Given data: Begin
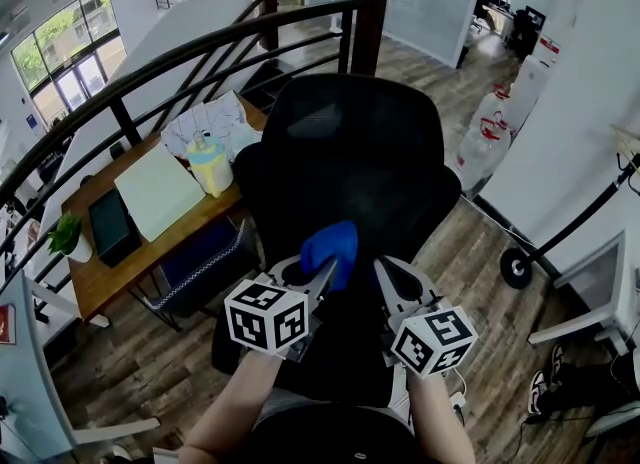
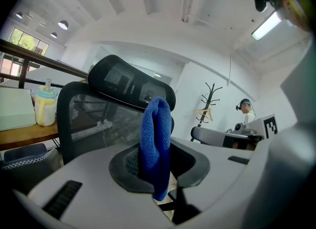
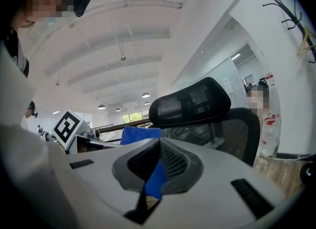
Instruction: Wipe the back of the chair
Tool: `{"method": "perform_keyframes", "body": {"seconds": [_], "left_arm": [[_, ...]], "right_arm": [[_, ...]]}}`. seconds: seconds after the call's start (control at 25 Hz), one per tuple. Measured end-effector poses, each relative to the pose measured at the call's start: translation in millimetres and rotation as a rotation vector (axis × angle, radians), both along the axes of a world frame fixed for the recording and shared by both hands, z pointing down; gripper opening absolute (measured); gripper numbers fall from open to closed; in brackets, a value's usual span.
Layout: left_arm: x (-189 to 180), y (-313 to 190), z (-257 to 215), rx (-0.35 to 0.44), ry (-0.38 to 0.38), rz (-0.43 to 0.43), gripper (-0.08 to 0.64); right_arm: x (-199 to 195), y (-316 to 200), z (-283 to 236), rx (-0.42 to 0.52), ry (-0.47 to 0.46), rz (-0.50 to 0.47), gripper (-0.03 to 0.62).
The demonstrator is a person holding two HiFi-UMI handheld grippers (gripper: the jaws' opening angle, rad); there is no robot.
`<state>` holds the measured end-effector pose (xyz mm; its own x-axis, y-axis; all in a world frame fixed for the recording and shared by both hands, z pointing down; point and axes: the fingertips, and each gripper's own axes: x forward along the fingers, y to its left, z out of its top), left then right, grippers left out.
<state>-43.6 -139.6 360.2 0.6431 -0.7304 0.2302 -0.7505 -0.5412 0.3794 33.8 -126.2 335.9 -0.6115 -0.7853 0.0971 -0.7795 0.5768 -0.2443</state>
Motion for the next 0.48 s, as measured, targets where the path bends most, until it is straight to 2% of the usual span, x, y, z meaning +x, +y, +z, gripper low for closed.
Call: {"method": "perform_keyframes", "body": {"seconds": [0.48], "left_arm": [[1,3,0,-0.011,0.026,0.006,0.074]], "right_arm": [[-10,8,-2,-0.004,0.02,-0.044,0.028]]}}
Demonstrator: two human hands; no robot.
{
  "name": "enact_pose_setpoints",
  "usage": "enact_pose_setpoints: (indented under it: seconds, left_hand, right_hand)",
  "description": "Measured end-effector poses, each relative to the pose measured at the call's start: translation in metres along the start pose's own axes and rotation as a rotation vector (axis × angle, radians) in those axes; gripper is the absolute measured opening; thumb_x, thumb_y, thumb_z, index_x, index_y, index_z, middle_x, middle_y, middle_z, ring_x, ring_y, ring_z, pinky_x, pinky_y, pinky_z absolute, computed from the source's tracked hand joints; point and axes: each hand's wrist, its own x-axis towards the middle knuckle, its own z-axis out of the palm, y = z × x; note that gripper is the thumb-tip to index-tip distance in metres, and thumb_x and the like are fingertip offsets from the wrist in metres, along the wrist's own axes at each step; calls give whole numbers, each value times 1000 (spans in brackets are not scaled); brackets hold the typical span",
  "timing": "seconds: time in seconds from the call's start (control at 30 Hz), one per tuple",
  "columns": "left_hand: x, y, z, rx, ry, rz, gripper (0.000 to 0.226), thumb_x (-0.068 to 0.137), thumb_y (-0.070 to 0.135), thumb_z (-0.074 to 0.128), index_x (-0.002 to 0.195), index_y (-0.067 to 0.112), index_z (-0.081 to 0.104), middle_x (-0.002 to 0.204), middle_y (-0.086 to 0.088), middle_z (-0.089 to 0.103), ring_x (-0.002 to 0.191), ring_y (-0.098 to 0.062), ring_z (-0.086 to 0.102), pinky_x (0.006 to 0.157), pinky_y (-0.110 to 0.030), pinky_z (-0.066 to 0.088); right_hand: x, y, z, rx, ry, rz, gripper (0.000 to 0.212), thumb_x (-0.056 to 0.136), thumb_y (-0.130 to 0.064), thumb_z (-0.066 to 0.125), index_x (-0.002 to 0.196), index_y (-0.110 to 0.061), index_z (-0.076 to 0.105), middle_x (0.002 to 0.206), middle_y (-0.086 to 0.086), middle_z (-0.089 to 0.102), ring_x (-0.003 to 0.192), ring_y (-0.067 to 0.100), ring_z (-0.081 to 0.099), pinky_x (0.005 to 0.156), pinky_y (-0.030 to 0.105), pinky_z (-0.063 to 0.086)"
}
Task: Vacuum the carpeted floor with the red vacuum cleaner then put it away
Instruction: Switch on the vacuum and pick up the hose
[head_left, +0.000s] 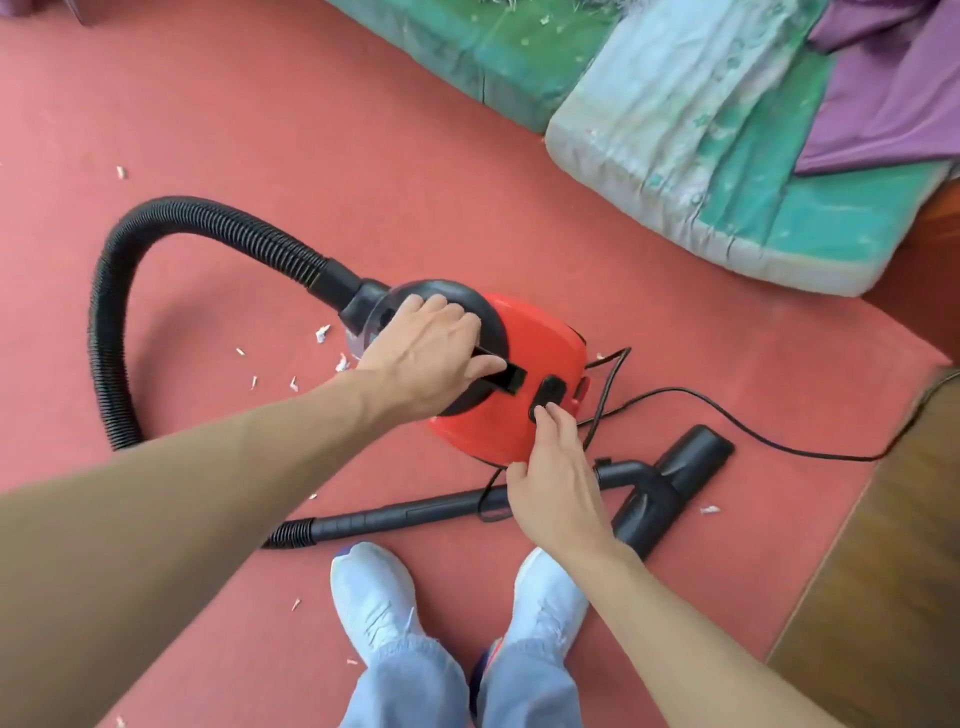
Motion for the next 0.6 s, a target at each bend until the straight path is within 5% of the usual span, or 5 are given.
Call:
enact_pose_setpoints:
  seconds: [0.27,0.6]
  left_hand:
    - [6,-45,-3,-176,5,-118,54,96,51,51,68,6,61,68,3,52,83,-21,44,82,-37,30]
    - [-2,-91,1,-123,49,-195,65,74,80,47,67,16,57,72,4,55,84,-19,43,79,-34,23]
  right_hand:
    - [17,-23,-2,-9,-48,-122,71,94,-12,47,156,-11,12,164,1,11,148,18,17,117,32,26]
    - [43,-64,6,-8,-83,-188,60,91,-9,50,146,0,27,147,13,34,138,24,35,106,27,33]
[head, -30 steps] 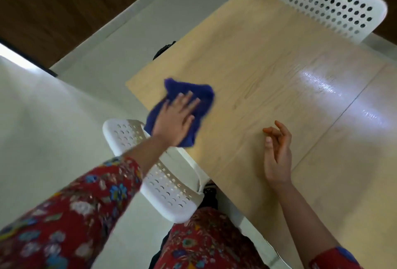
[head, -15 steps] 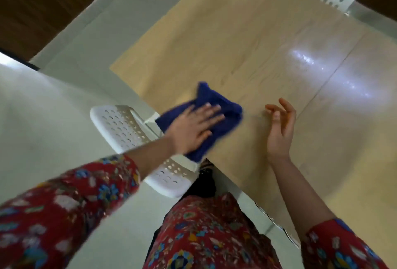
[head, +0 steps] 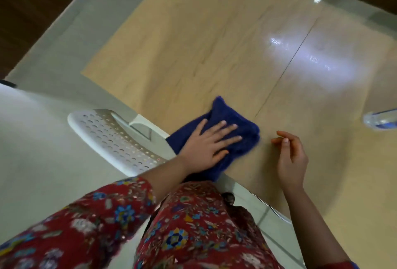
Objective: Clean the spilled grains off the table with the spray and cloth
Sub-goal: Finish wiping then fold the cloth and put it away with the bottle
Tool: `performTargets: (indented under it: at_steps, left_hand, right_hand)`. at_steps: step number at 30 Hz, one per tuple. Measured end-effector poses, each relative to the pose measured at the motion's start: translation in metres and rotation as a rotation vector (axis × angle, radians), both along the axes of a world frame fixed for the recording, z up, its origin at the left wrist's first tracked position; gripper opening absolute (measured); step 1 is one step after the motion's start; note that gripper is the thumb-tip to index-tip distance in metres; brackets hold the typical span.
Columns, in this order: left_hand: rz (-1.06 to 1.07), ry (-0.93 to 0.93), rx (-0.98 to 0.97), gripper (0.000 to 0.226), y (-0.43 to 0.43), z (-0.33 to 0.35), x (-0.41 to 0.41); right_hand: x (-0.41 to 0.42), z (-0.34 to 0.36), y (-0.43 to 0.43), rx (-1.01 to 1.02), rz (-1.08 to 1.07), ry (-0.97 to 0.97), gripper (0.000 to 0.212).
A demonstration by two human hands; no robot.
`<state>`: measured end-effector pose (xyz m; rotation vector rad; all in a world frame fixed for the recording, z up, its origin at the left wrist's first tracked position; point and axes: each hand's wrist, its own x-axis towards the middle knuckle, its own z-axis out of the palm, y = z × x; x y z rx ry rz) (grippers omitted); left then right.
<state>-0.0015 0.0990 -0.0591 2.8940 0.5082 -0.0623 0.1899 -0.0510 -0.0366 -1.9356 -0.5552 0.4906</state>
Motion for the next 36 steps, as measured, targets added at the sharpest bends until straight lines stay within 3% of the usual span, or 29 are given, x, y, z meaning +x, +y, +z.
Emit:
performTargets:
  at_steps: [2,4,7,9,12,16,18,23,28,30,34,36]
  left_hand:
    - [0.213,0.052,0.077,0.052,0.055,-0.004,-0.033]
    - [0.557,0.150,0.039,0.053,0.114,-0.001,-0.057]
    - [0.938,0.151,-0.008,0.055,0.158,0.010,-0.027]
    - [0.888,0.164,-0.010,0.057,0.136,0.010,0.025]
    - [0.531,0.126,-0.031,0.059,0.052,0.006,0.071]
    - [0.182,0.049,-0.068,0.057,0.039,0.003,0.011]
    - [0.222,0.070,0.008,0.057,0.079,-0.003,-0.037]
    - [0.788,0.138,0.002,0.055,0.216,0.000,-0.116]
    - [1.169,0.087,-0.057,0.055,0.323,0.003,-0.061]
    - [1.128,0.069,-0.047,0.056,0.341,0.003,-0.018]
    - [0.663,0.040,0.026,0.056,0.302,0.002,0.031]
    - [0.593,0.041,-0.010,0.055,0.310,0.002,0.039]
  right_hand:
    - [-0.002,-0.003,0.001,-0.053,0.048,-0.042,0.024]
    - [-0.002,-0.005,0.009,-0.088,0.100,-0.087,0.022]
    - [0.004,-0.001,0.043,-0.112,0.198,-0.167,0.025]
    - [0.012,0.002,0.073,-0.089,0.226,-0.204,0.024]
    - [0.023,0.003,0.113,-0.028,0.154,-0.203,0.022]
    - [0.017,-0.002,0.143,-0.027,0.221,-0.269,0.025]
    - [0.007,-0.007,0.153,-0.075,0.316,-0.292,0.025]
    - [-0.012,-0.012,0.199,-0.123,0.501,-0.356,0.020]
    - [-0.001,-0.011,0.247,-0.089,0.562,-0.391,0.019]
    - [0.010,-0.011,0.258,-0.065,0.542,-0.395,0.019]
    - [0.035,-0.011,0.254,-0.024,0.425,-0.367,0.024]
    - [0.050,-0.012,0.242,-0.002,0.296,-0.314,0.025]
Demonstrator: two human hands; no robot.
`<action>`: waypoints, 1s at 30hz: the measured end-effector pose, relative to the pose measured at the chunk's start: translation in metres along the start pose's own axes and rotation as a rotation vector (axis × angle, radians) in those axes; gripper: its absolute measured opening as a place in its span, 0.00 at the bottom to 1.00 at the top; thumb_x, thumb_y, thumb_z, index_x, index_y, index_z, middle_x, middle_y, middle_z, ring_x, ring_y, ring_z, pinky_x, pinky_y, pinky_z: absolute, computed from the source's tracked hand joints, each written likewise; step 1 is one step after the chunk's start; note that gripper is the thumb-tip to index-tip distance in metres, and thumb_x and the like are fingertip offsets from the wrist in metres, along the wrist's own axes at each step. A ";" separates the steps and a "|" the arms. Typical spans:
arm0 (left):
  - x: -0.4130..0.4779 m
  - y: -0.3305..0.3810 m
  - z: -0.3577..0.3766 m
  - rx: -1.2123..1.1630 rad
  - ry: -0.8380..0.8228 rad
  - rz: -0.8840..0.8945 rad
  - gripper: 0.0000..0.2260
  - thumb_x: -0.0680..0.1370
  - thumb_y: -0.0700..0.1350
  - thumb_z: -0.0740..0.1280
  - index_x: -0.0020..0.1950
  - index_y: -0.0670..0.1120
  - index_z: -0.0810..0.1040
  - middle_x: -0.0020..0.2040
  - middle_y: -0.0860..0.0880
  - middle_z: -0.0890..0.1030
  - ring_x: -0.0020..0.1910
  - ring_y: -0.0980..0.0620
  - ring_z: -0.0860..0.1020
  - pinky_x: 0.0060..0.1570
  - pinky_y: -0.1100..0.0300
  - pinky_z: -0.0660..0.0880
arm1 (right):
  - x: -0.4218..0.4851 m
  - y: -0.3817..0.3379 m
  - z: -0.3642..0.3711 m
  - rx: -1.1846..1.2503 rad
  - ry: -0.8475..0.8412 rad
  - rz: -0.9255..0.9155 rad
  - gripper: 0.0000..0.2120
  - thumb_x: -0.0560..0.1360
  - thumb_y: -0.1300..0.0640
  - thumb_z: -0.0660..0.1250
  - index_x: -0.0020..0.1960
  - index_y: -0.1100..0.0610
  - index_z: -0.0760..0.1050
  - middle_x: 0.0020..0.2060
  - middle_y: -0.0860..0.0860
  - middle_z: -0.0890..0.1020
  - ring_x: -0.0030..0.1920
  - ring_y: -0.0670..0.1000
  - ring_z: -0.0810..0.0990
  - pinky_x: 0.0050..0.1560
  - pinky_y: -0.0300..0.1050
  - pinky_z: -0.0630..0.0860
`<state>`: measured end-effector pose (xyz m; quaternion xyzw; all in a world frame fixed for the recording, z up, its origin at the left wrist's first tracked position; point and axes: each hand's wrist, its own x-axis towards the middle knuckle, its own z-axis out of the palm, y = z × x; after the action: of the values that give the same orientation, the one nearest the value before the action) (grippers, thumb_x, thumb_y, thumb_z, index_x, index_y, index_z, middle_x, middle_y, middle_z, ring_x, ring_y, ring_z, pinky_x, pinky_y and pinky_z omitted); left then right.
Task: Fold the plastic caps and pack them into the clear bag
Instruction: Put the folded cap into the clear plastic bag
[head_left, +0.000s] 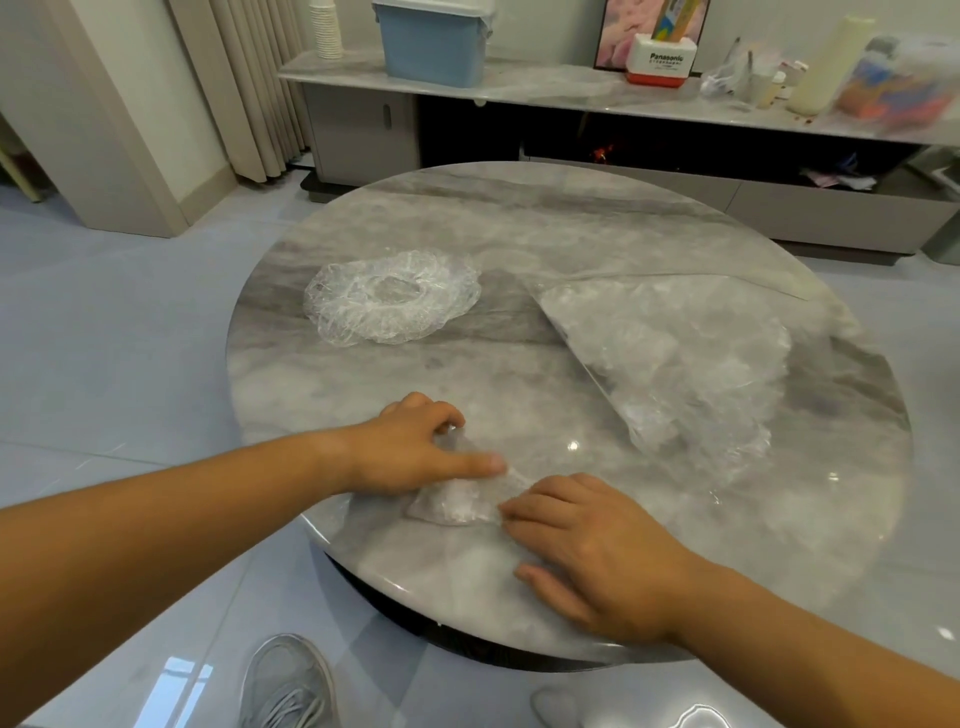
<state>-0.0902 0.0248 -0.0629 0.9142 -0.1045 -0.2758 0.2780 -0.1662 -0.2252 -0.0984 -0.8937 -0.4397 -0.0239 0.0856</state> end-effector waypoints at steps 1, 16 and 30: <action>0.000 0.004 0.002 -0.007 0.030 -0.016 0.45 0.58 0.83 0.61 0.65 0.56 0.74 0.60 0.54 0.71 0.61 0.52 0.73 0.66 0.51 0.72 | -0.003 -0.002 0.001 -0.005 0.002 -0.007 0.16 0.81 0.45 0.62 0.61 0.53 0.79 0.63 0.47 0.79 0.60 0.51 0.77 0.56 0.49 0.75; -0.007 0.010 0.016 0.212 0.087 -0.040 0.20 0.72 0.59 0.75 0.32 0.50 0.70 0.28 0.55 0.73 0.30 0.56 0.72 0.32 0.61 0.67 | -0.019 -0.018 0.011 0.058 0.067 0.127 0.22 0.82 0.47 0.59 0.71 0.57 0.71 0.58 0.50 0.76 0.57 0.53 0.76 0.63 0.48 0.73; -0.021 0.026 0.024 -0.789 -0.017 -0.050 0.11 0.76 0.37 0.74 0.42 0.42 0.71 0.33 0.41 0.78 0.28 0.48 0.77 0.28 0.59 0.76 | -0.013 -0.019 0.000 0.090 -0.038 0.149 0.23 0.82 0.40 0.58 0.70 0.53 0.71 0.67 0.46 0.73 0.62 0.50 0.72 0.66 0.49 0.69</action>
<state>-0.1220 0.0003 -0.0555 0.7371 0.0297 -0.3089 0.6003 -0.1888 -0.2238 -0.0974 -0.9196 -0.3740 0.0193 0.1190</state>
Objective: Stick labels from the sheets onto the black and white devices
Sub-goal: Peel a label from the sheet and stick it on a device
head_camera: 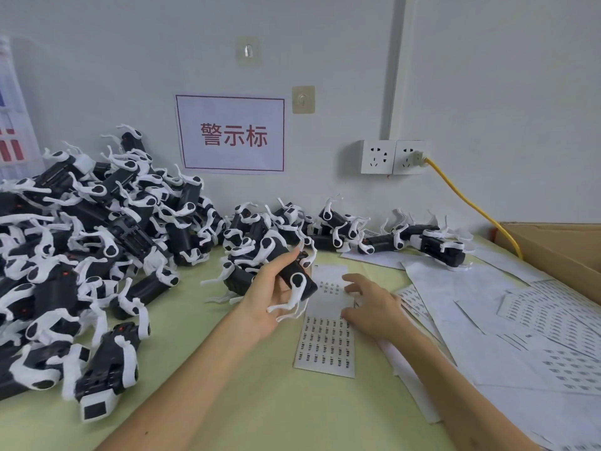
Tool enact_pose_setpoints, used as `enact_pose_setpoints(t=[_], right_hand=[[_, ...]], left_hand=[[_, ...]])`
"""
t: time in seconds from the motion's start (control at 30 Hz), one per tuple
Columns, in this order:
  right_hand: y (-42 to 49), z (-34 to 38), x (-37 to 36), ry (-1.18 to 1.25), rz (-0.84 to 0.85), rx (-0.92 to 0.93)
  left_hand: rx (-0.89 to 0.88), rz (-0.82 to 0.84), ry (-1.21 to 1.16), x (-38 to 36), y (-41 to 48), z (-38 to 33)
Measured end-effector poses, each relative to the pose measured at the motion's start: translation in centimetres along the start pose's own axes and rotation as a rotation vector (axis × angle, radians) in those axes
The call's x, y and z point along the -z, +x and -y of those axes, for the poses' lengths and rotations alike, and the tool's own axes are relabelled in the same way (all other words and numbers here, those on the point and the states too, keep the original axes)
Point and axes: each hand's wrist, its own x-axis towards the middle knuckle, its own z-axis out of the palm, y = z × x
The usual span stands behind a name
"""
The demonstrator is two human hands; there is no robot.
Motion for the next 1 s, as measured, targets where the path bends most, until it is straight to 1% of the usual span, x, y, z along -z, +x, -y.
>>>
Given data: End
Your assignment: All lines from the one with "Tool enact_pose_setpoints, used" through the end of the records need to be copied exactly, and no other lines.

Task solution:
Tool enact_pose_setpoints, used as `enact_pose_setpoints(t=[_], right_hand=[[_, ...]], left_hand=[[_, ...]])`
"""
t: time in seconds from the motion's start (control at 30 Hz), one per tuple
Columns, in this order:
  right_hand: y (-42 to 49), z (-34 to 38), x (-37 to 36), ry (-1.18 to 1.25), rz (-0.84 to 0.85), rx (-0.92 to 0.93)
  left_hand: rx (-0.89 to 0.88), rz (-0.82 to 0.84), ry (-1.21 to 1.16), x (-38 to 36), y (-41 to 48), z (-38 to 33)
Measured end-effector poses, each relative to the pose measured at the motion's start: translation in centimetres along the start pose's own axes and rotation as a rotation vector (axis × angle, radians) in those axes
The call's x, y and z point along the -z, +x and -y of those axes, for the poses' lengths and rotations alike, and the tool's own axes are relabelled in the same way (all other words and numbers here, those on the point and the states too, keep the original axes)
Point and axes: each hand's wrist, its own x-axis towards the middle knuckle, its own z-axis out of the palm, y = z × x
The usual span stands behind a name
"""
The demonstrator is two human hands; there is no robot.
Motion for the next 1 s, as measured, targets where the path bends most, until it is straight to 1% of the usual span, x, y, z along -z, +x, -y.
>>>

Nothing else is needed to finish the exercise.